A negociação entre os Estados Unidos e o Irã, que ocorreu antes dos ataques na manhã de sábado (28), foi considerada insuficiente pelo círculo interno de Donald Trump. A avaliação é de que o resultado se assemelha ao acordo firmado pelo ex-presidente Barack Obama em 2015.

A analista Fernanda Magnotta, durante o programa CNN 360°, destacou que um dos fatores que influenciaram a decisão de Trump foi a análise feita por seu genro, que atuou como intermediador nas conversações no Oriente Médio. Segundo Magnotta, ‘o acordo possível entre Estados Unidos e Irã, aquele que vinha sendo negociado, seria apenas uma versão 2.0 do que conseguiu Obama em 2015’. Isso teria irritado Trump, que frequentemente criticou o acordo de Obama como ‘o pior acordo de todos os tempos’.

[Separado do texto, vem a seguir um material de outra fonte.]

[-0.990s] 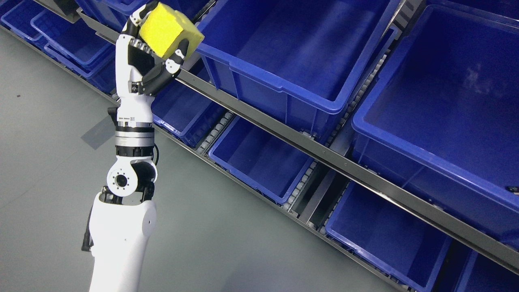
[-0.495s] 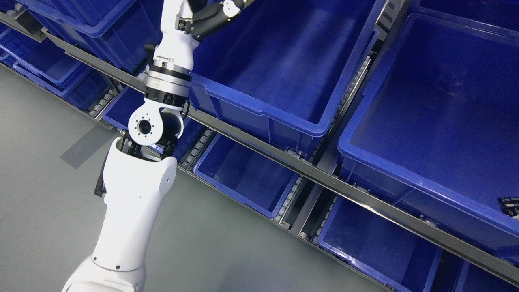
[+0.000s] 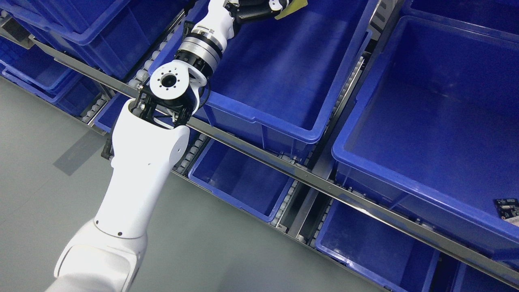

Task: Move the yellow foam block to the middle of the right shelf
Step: 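Extend the left hand over a blue bin and release the cube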

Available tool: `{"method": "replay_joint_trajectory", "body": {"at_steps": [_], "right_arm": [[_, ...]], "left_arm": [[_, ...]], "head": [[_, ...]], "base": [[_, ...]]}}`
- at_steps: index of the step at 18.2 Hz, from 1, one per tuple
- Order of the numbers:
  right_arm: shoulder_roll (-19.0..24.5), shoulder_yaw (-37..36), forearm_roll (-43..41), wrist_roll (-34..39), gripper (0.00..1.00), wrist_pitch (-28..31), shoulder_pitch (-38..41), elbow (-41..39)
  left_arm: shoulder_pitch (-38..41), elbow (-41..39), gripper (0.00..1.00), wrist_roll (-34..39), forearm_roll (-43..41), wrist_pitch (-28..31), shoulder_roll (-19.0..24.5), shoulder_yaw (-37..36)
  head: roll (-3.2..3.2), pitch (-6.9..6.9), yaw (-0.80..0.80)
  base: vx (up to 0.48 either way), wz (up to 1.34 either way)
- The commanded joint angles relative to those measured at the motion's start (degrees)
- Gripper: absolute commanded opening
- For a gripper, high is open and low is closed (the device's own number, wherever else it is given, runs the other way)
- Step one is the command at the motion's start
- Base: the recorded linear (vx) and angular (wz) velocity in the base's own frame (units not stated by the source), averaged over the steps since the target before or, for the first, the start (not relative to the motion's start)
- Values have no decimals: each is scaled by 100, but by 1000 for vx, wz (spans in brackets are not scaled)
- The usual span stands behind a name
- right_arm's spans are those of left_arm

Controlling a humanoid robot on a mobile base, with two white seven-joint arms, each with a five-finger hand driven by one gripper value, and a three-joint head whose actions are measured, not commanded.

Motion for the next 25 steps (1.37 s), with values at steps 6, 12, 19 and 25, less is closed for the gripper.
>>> {"method": "replay_joint_trajectory", "body": {"at_steps": [6,12,19,25], "right_arm": [[-100,0,0,5,100,4,-9,-100],[-100,0,0,5,100,4,-9,-100],[-100,0,0,5,100,4,-9,-100],[-100,0,0,5,100,4,-9,-100]], "left_arm": [[-386,1046,100,17,156,1040,100,-335],[-378,116,100,17,156,69,100,-141],[402,-1264,100,-9,174,-945,100,912],[1836,-1310,100,-1774,174,-2624,100,1404]], "head": [[0,0,0],[0,0,0],[0,0,0],[0,0,0]], "base": [[0,0],[0,0],[0,0],[0,0]]}}
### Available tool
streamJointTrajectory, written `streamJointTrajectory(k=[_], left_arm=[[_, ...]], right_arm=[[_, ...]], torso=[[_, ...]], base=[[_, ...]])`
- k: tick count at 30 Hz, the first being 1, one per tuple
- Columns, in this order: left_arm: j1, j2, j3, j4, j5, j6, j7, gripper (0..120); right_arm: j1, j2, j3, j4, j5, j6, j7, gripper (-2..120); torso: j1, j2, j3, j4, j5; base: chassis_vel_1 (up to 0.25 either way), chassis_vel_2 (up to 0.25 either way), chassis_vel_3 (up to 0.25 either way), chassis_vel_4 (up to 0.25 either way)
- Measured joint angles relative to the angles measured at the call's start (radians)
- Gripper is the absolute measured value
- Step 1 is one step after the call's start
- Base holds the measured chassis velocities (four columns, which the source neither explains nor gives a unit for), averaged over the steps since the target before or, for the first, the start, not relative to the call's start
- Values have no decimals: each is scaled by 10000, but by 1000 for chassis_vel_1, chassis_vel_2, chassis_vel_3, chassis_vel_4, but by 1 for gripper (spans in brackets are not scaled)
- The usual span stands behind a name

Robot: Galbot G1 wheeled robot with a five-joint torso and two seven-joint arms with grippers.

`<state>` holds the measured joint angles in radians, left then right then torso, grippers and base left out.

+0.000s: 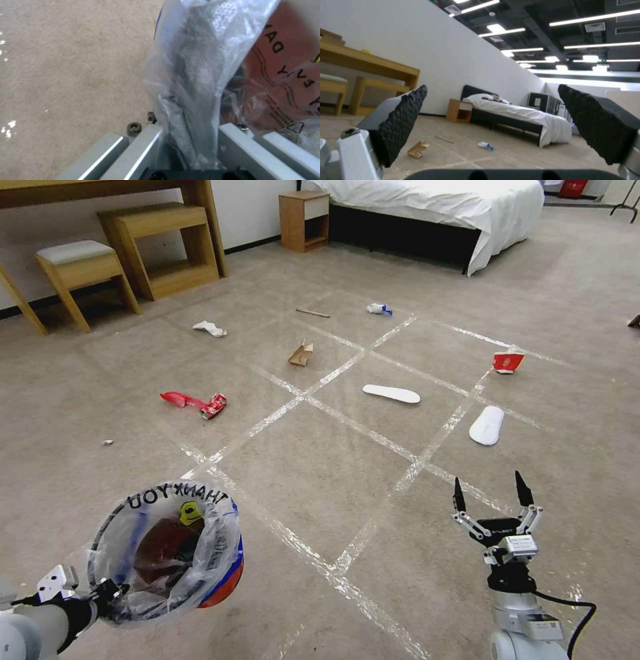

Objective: Pick up the trash bin and place the garbage on the floor into it.

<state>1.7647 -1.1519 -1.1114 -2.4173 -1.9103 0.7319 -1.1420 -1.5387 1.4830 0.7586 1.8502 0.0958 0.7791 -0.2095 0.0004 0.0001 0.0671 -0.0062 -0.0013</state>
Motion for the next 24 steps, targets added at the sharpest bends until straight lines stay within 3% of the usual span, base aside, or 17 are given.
streamJointTrajectory(k=[24], left_arm=[[-278, 20, 164, 371, 94, -94, 122, 0]], right_arm=[[298, 21, -96, -151, -157, -309, 37, 100]], torso=[[0, -1, 1, 0, 0]], base=[[-100, 107, 109, -108]])
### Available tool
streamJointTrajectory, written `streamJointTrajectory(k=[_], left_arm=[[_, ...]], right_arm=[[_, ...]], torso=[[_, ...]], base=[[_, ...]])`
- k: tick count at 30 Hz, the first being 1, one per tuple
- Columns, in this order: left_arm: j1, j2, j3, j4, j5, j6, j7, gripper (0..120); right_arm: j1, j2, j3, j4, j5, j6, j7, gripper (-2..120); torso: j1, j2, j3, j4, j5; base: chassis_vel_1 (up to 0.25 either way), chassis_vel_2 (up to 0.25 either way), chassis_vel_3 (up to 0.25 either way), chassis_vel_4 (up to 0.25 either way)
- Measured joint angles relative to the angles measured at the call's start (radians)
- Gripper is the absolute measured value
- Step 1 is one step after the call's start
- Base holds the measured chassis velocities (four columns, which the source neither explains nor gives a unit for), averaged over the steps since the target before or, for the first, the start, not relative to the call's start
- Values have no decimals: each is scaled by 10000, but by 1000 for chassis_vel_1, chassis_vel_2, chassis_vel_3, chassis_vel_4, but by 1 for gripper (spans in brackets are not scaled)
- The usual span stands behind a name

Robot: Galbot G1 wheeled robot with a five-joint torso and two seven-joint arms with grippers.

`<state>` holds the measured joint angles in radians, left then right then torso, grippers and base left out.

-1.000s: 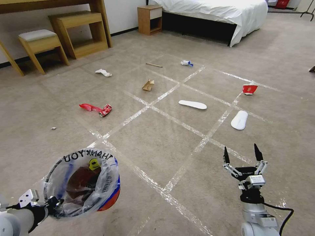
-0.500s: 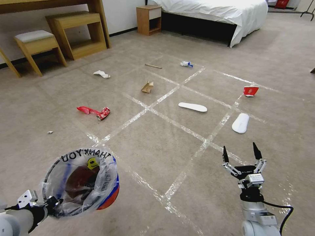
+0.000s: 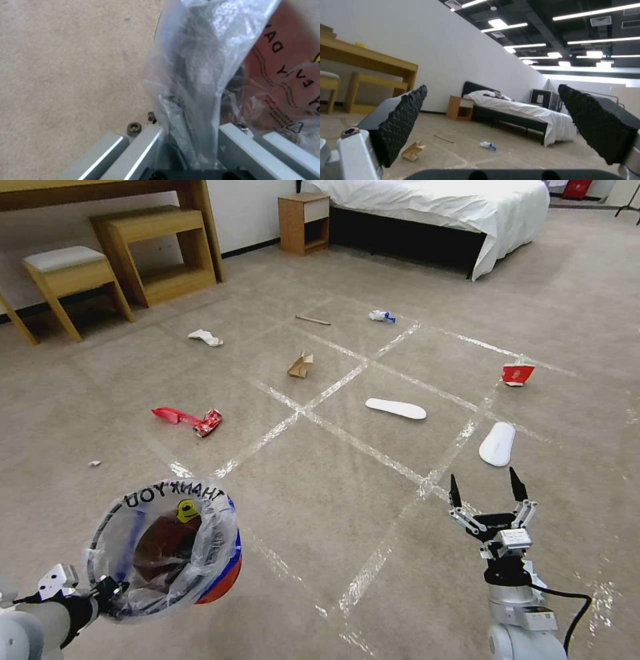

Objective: Pick up the trash bin and place the garbage on the floor into it.

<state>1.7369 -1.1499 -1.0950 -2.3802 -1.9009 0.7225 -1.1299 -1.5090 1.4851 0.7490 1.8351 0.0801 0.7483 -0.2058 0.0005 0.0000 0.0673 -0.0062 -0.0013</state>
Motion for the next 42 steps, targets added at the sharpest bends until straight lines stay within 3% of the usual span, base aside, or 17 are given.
streamJointTrajectory(k=[42], left_arm=[[-106, 277, 199, 248, 218, -4, 250, 0]], right_arm=[[222, 132, 4, -312, -78, -28, -42, 100]], torso=[[0, 0, -1, 1, 1]], base=[[-158, 165, 160, -161]])
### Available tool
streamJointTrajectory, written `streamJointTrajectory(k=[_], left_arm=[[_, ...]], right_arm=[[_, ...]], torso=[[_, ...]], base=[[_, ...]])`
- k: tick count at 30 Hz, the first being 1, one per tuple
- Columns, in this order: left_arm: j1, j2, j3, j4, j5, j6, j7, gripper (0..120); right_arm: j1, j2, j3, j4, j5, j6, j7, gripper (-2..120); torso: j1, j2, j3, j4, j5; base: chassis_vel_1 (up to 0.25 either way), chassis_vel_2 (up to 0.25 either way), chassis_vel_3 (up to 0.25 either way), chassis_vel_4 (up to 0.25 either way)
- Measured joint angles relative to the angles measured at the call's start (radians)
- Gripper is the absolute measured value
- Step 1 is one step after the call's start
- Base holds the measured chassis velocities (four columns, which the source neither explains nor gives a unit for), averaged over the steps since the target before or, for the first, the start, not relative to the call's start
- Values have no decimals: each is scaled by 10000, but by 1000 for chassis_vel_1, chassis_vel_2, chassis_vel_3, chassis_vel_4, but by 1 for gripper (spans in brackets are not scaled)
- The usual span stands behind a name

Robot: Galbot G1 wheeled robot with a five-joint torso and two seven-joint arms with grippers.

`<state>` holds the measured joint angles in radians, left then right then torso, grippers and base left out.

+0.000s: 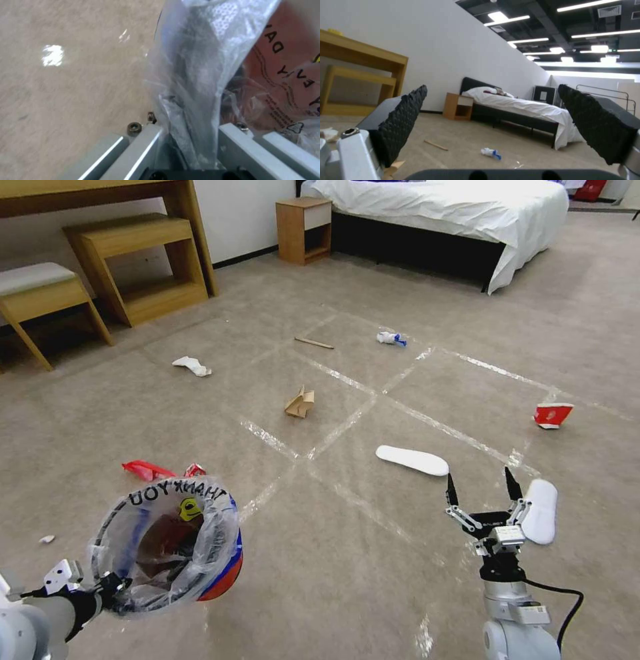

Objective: Pick up the trash bin and place the garbage on the floor into it.

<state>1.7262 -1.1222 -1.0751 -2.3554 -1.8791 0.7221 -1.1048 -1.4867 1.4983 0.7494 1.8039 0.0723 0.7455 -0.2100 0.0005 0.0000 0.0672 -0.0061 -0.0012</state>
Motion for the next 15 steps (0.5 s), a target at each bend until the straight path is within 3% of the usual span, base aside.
streamJointTrajectory(k=[15], left_arm=[[-33, -32, 47, -2, 34, -1, 33, 0]], right_arm=[[23, -10, -11, -36, -8, -6, 0, 100]], torso=[[0, -2, 1, 1, 1]], base=[[-209, 204, 206, -210]])
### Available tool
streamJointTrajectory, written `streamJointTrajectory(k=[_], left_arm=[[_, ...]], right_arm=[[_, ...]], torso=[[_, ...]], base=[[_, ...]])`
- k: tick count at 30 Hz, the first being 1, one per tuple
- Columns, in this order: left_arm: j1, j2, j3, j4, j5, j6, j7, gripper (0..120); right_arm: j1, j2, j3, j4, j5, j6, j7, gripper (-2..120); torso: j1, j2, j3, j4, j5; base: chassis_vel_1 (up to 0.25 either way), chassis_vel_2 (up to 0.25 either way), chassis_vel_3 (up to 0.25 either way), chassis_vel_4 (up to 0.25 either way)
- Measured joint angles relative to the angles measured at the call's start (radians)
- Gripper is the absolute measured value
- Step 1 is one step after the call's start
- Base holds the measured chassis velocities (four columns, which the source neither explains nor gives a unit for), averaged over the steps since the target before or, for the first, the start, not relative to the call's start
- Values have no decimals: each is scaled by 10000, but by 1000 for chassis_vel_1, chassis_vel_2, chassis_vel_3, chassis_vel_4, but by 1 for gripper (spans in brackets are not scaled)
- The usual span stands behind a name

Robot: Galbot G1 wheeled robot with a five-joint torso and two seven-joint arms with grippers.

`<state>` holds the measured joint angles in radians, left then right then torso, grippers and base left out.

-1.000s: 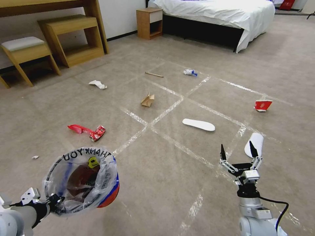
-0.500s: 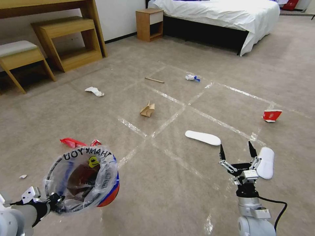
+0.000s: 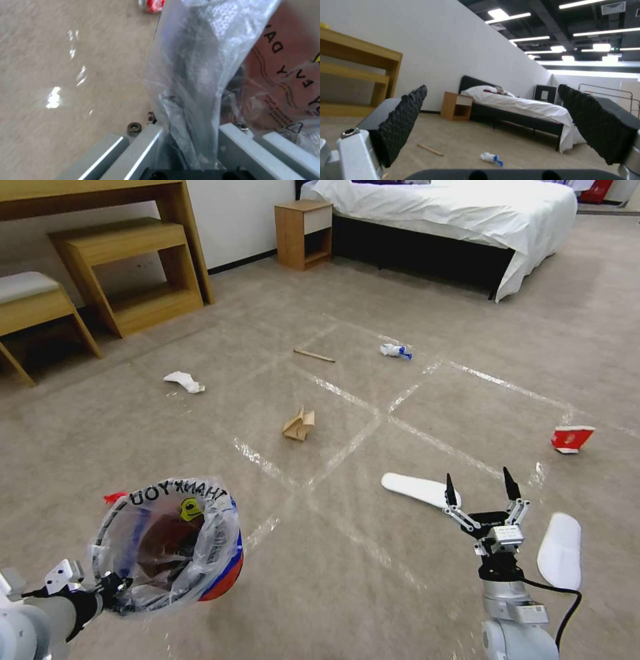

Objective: Pick up the trash bin and place the garbage on the floor into it.

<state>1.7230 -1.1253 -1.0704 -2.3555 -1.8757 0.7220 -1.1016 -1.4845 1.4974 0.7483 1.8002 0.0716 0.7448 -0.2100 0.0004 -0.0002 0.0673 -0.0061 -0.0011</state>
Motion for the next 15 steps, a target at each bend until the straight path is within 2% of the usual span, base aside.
streamJointTrajectory(k=[10, 15], left_arm=[[0, 30, 12, 53, 10, 0, 12, 0], [1, 61, 28, 62, 29, -2, 28, 0]], right_arm=[[49, -5, -73, -39, -2, -25, 23, 100], [105, 3, -85, -112, -81, -20, 169, 100]], torso=[[1, 0, 0, -1, 1], [2, 0, 2, -2, -1]], base=[[-192, 196, 201, -192], [-156, 121, 139, -125]])
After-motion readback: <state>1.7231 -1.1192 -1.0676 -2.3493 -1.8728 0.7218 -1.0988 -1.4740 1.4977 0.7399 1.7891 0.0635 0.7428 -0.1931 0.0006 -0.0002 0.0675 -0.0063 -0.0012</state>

A especialista expressou ceticismo sobre a possibilidade de um restabelecimento do diálogo entre os dois países após os recentes ataques. ‘Não me parece haver nenhum tipo de condição para um restabelecimento de diálogo nesse momento’, afirmou. Ela ressaltou que a situação atual sugere uma tendência contrária à desescalada ou à mediação diplomática.

Magnotta também apontou que os Estados Unidos estão intensificando ataques aéreos, mirando na marinha iraniana e articulando o uso de forças curdas na fronteira do Iraque. O objetivo seria desestabilizar o regime iraniano e incentivar a população a se levantar contra o governo.

Do lado iraniano, a situação também não favorece o diálogo. ‘O Irã abriu fogo contra basicamente todo mundo do Oriente Médio’, observou a analista. Ela mencionou que até a Turquia, que se ofereceu como mediadora e condenou os ataques americanos e israelenses, se envolveu no conflito em circunstâncias ainda não esclarecidas.

Outro complicador destacado por Magnotta é a falta de um sucessor definido para o líder supremo do Irã. ‘Quem vai definir os termos dessa retaliação, a duração, a intensidade, se vai ou não haver diálogo com os americanos, me parece que não está nem selecionado ainda’, enfatizou.

A analista concluiu que o clima é de preocupação, ansiedade e medo de que novos atores, tanto estatais quanto não estatais, possam ser envolvidos no conflito, ampliando a crise além do Oriente Médio.